Series II Band 2 · No. 173.
MICHEL ANGELO FARDELLA AN LEIBNIZ
Padua, 25. September [1692]. [171.177.]
Illumo Sigre, mio Sigre, Padron Colendmo
L'altro giorno incontrandomi casualmente con il Sigre Mendelino hebbi notitia, che qui era capitato l'Abbate Stefani, che vive al servitio di cotesto Principe. Questo av[v]iso mi pervenne tardi trovando il Sigre Abbate in punto di partirsi, non havendo havuto tempo di mettere insieme alcune scritture per inviarle a V. S. Illma attendendo dal Sigre Marchese del Pozzo, che si trattiene in Verona, l'Ongarello con alcune altre notitie circa la Casa Estense, solamente gli consegnai le due Gallerie del Marino, con un Fulvio Testi, che mi furono da essa richieste, a cui aggionsi un libretto per li Bombisti, nuovamente pubblicato dal Sigre Alberghetti, come anche alcune mie tesi, sostenute molti anni sono dal Sigre Rozzini Nepote del Sigre Procuratore Rozzini, acciò V. S. Illuma conosca con quanta buona volontà, ed attentione hò istruito questa Nobiltà, attaccandomi sul principio alla Filosofia cartesiana non ostante il fremito de' Scolastici, che non volevano ascoltare che il solo Aristotile. Mi sono informato dall'istesso Sigre Abbate Stefani della qualità di cotesto Clima, e dell'Illustre Accademia di Volfembutel, e ne sono rimasto contentissimo, havendomi confermato, quanto essa mi accennò nell'ultima sua, il che mi hà magiormente animato a sollecitare il mio viaggio, e fare tutto per indurre alcuni Giovani nobili di questo Dominio a portarsi in una Accademia favorita con speciale protettione da un Principe, non meno potente, che letterato, ove coll'insegnamento delle più belle arti cavaleresche si coltivano a meraviglia l'ingegno, ed il costume. Il Sigre Abbate mi hà detto tanto bene di cotesto Paese, havendomi interamente capacitato dell'ottima Morale, e soavissima indole di cotesta Gente, che sospiro il fine di questo reggimento, per eseguire quanto hò promesso, e fermamente deliberato, piangendomi il cuore di dovere ancora passare l'inverno qui, e mi creda, che non abadarei alli rigori del freddo, e mi partirei subito, se gl'onesti motivi, che nelle mie passate l' hò esposto, non m'obligassero a trattenermi qui questi altri pochi mesi.

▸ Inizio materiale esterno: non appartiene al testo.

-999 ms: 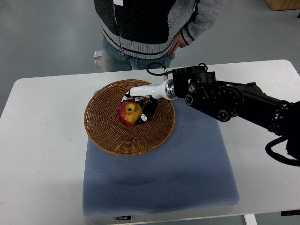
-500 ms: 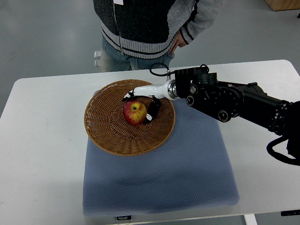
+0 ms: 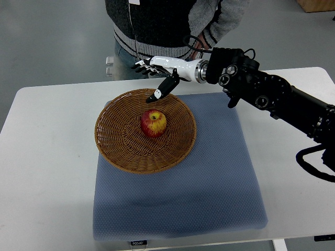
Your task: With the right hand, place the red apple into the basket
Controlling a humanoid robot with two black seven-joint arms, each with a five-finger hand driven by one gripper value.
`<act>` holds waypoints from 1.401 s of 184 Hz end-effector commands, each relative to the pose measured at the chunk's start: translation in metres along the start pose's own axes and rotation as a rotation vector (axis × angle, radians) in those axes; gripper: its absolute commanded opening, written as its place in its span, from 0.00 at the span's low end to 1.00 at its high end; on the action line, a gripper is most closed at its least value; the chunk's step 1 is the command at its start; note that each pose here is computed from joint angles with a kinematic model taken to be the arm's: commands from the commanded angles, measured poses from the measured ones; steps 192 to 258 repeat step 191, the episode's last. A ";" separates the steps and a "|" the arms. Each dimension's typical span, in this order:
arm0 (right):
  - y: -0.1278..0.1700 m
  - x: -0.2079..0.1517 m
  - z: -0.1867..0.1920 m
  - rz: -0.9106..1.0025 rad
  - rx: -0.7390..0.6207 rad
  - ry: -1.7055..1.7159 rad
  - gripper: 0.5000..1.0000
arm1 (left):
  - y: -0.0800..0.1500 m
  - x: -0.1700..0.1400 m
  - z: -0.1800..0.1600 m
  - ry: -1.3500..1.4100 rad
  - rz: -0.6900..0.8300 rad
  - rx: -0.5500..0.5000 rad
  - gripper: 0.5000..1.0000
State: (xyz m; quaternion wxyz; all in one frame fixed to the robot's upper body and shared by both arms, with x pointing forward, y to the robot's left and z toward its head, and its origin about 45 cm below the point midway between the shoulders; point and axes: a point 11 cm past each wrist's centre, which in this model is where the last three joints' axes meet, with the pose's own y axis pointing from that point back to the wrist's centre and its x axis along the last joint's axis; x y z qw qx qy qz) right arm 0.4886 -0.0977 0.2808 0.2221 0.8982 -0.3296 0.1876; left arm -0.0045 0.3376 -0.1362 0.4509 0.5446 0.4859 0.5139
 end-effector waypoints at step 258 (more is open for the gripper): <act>0.110 0.059 0.166 0.722 -0.153 -0.936 0.83 | 0.000 -0.001 0.001 -0.002 -0.003 -0.003 1.00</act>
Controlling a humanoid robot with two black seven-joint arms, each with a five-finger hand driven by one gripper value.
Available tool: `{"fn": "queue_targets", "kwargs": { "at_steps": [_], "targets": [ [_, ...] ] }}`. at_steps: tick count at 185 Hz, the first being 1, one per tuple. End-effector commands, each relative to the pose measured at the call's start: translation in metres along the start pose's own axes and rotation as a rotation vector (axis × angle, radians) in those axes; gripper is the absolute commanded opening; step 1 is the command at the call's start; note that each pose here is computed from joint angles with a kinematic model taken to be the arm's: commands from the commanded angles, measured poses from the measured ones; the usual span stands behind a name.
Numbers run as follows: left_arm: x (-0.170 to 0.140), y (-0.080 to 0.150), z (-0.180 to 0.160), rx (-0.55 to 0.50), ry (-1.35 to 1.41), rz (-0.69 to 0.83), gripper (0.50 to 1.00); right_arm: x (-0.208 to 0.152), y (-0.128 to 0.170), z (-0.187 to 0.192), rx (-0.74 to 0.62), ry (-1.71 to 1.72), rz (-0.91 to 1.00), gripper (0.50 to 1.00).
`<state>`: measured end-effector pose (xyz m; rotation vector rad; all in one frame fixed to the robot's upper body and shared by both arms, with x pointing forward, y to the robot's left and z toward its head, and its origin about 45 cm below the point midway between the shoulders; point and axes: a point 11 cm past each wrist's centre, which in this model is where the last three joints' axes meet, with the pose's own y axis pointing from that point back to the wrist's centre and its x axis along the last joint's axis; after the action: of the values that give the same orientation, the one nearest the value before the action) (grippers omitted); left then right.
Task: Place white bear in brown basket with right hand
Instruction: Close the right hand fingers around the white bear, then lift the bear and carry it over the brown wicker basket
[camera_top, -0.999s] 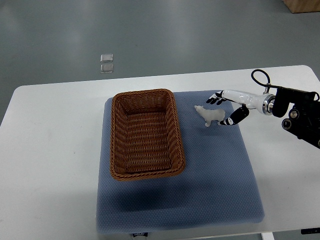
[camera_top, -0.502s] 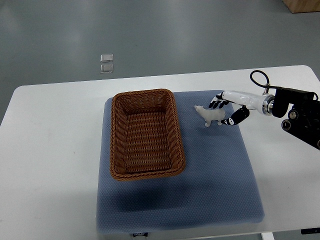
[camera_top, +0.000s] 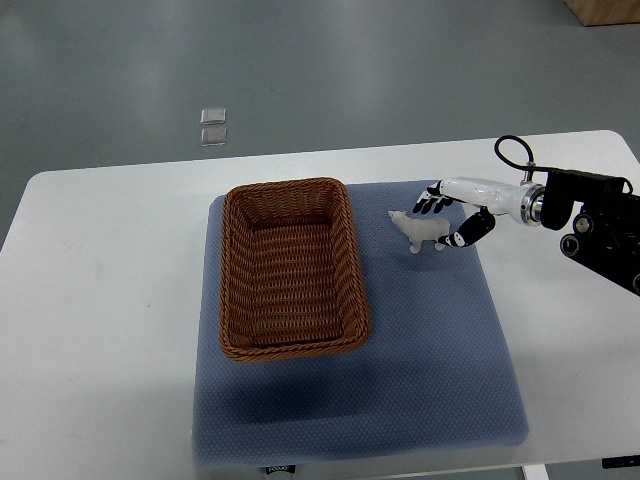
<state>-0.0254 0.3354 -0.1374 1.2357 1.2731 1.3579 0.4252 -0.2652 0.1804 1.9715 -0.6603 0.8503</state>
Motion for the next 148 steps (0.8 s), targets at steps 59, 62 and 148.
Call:
{"fn": "queue_targets", "kwargs": {
  "at_steps": [59, 62, 148],
  "targets": [
    [0.000, 0.000, 0.000, 0.000, 0.000, 0.000, 1.000, 0.000, -0.001, 0.000, 0.000, 0.017, 0.039, 0.500],
    [0.000, 0.000, 0.000, 0.000, 0.000, 0.000, 1.000, 0.001, -0.001, -0.001, 0.001, 0.018, 0.046, 0.500],
    [0.000, 0.000, 0.000, 0.000, 0.000, 0.000, 1.000, 0.052, -0.009, -0.059, 0.143, 0.079, 0.169, 0.500]
  ]
}}
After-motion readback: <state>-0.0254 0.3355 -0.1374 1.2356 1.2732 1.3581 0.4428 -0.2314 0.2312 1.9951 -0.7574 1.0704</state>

Vorrei sentire il parere di V. S. Illuma circa l'origine dell'Anima nostra, an scilicet sit immediate creata a Deo, an potius ex traduce per propagationem, etenim mihi non videtur saltem improbabile Animam rationalem propagari, non more corporum, sed modo spirituali pure intelligibili, qui non pugnet cum Animae immortalitate, et spiritualitate. Vellem etiam a te scire, an in Deo praeter Ideam sui, eluceat aliqua Idea puta rerum possibilium, et producibilium, quae sit etiam necessaria, et naturalis ante omne liberum decretum. Scholastici cum Aquinate, et Scoto sustinent ante omne liberum Dei decretum dari in Deo Scientiam rerum possibilium, quam Simplicis intelligentiae appellant; mihi autem videtur in Deo tantum Ideam sui esse essentialem, naturalem, et necessariam, Ideas vero aliarum rerum, quae non sunt Deus, esse contingentes, arbitrarias, a libero Dei decreto pendentes, cum Deo sufficiat Idea sui, ut sit infinite sapiens, sicuti et amor sui, ut sit infinite felix. Hinc moveri potest quaestio an Deus suspendere possit cognitionem alicujus creaturae existentis, ut de ipsa nil actu Deus cogitet. Quid citra erroris suspicionem statuendum sit de origine motus prorsus ignoro, dubito enim an Corpori insit intrinsecum principium motus, eo modo quo Menti inest intrinsecum principium cogitandi, neque modum quo corporum motus propagatur et communicatur satis intelligo, quidquid recenter Cartesianae Philosophiae sectatores asserant.
Coll'Ordinario vegnente le darò parte del profitto, che hò cavato dalla sua universalissima regola per l'Equationi, mentre che adesso non hò tempo ed il Corriere si parte.